La vraie vie est ailleurs mais personne ne sait trop où. Beaucoup de
soirées où l’on boit trop, où l’on frise le coma éthylique et côtoie la mort
pour se donner l’impression de vivre. Même pas peur, enfin, juste un peu, quand,
par exemple, dans ce square, des policiers en civil fondent sur le banc de
Camille et Fred, où tourne une petite taffe de shit. Camille de temps en temps
joue à M. Cinéma et nous colle une fiche qui nous transporte loin, le temps
d’une double page. Aux robes de Mme Chan dans In the mood for love succèdent Les
amours imaginaires de Francis et Marie, les fesses de Bardot sous la caméra
de Godard.
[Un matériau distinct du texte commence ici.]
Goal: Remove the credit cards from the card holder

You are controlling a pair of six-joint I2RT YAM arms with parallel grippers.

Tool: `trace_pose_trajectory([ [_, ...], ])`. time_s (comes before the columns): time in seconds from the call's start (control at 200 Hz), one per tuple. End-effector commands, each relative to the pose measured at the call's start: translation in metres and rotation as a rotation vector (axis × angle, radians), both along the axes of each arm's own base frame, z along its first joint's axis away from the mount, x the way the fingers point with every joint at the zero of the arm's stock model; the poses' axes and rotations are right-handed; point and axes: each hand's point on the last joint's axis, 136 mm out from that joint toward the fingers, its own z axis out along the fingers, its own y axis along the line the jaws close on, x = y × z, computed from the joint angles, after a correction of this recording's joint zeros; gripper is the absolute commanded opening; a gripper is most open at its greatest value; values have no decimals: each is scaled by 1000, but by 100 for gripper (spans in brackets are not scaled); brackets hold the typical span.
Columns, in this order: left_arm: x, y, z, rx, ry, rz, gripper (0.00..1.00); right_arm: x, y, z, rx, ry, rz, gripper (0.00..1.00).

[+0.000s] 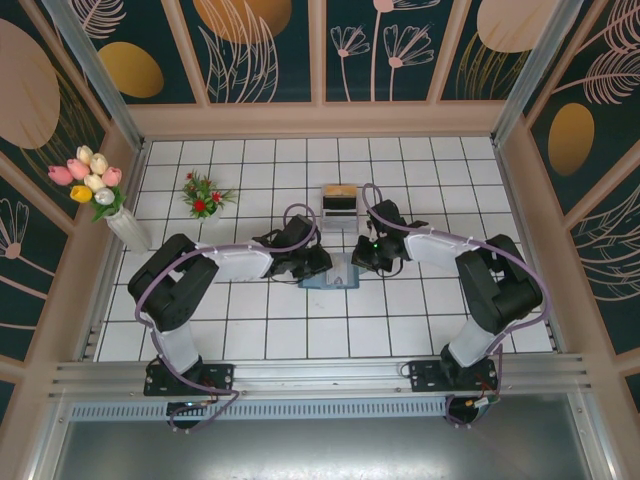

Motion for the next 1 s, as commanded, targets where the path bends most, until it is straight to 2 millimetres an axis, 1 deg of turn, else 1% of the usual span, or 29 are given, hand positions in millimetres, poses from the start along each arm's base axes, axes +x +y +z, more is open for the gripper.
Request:
trace_pose_trajectory([
  [0.0,-2,-1,6,-56,-6,-18,16,-6,-6,-12,-23,33,-3,13],
  [0.175,-2,11,0,-48,3,-9,16,-8,-8,-15,-29,42,-6,12],
  [0.32,-3,15,0,-75,-3,-14,21,-9,-9,-17,-31,47,-5,12],
  [0.4,-5,13,1,-123,-1,-27,22,-4,-7,-7,-13,6,-4,12],
  [0.505,-7,12,0,-161,6,-39,22,7,-3,13,17,-62,2,13],
  [0.55,-6,11,1,-172,1,-43,22,9,-1,19,30,-82,14,15],
  [0.595,-7,11,2,-182,0,-48,21,9,3,23,48,-90,29,20],
  [0.731,-7,12,1,-203,0,-49,21,4,13,19,65,-71,81,30],
  [0.861,-8,12,0,-209,0,-55,21,-1,19,11,42,-45,118,32],
  [0.996,-9,12,-2,-208,2,-59,21,1,12,0,-24,-23,112,32],
])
Ça fait comme une ponctuation, une pause culturelle, une bouffée
d’air, au milieu d’adolescences qui semblent patiner sur place.
Kilian alias Fukushima
devient plus ou moins le souffre-douleur ou la mascotte de sa classe, selon les
moments et l’humeur des uns et des autres, et surtout celle de Paul. Paul
justement qui organise un week-end à la campagne dans la maison de ses
grands-parents. Kilian a été invité lui aussi, et il ne tient pas bien
l’alcool. Était-ce vraiment une bonne idée ? Tout semble bien se passer au
début, mais dans les brumes du premier soir, personne ne voit rien venir...
Claudine
Desmarteau filme avec talent et empathie ces ados, au plus près de leurs
désespoirs crânes et de leurs désirs hésitants, de leurs passions naissantes et
de leurs vies déjà blessées. Il faudrait vite traverser le lycée, le laisser
loin derrière mais le lycée prend son temps et dévore chacun à petit feu.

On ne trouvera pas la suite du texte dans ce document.